§ **What needs to be done**
Please return the listing exactly as it stands, skipping any pictures.

§ **Exercise data**

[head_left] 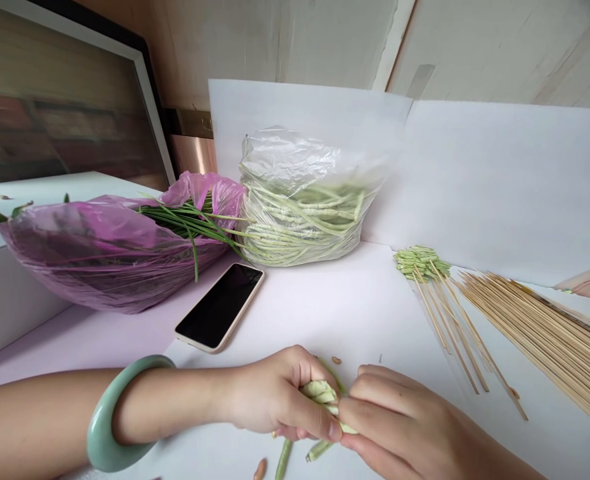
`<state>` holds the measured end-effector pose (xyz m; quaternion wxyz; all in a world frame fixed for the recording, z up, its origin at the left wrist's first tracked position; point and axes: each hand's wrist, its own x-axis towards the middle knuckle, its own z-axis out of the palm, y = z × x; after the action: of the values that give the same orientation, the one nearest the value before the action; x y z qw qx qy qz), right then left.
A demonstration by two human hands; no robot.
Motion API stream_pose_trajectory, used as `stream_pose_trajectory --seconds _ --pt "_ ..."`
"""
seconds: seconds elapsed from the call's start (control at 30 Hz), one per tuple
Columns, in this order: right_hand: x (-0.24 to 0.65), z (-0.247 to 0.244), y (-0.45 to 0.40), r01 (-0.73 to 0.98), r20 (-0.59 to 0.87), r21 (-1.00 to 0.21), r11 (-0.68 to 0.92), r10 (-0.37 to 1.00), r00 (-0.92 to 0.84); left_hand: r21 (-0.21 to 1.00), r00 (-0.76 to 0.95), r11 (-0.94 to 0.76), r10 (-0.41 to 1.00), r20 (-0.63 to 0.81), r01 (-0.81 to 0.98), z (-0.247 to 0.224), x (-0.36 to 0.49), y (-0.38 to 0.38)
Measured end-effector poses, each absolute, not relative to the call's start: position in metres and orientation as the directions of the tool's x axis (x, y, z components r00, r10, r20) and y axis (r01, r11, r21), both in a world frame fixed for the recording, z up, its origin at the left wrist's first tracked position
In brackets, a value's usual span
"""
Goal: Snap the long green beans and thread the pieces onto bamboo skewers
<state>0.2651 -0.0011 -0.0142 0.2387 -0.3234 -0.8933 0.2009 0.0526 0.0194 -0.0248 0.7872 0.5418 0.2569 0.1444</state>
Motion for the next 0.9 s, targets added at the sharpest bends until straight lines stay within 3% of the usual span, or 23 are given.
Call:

§ **Result for this task**
[head_left] 
`<state>` holds the measured end-effector pose (xyz m; quaternion wxyz; all in a world frame fixed for the recording, z up, its origin at the left wrist's first tracked position; point and axes: each hand's wrist, its own x-axis towards the middle knuckle, its own z-axis out of the palm, y = z × x; after the action: of the values that give the same orientation, the one nearest the value before the action; x y z qw qx qy qz), right then left.
A demonstration by two human hands; no robot.
Motion API stream_pose_trajectory, used as `stream_pose_trajectory --seconds _ --pt "_ ..."`
"""
seconds: seconds elapsed from the call's start (control at 30 Hz), one per tuple
Columns, in this order: right_hand: x (-0.24 to 0.65), z (-0.247 to 0.244), y (-0.45 to 0.40), r01 (-0.73 to 0.98), r20 (-0.59 to 0.87), r21 (-1.00 to 0.21), r11 (-0.68 to 0.92), r10 (-0.37 to 1.00), r00 (-0.92 to 0.84); left_hand: r21 (-0.21 to 1.00), r00 (-0.76 to 0.95), r11 (-0.94 to 0.76), r10 (-0.41 to 1.00), r20 (-0.63 to 0.81), r01 (-0.81 to 0.98), z (-0.247 to 0.224), x (-0.36 to 0.49), y (-0.38 to 0.38)
Measured end-effector poses, each absolute, not relative to the call's start: position in metres and orientation as the directions of the tool's x axis (x, y, z components r00, r10, r20) and y axis (r01, r11, r21), both in a world frame fixed for the recording, z up, its origin at the left wrist's first tracked position
In brackets, a value's usual span
"""
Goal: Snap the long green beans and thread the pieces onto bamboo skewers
<state>0.2651 -0.0011 -0.0142 0.2387 -0.3234 -0.8933 0.2009 0.0526 0.0194 -0.0248 0.7872 0.5418 0.2569 0.1444</state>
Motion for the next 0.9 s, targets added at the sharpest bends until straight lines stay within 3% of the usual span, or 23 are given.
Call:

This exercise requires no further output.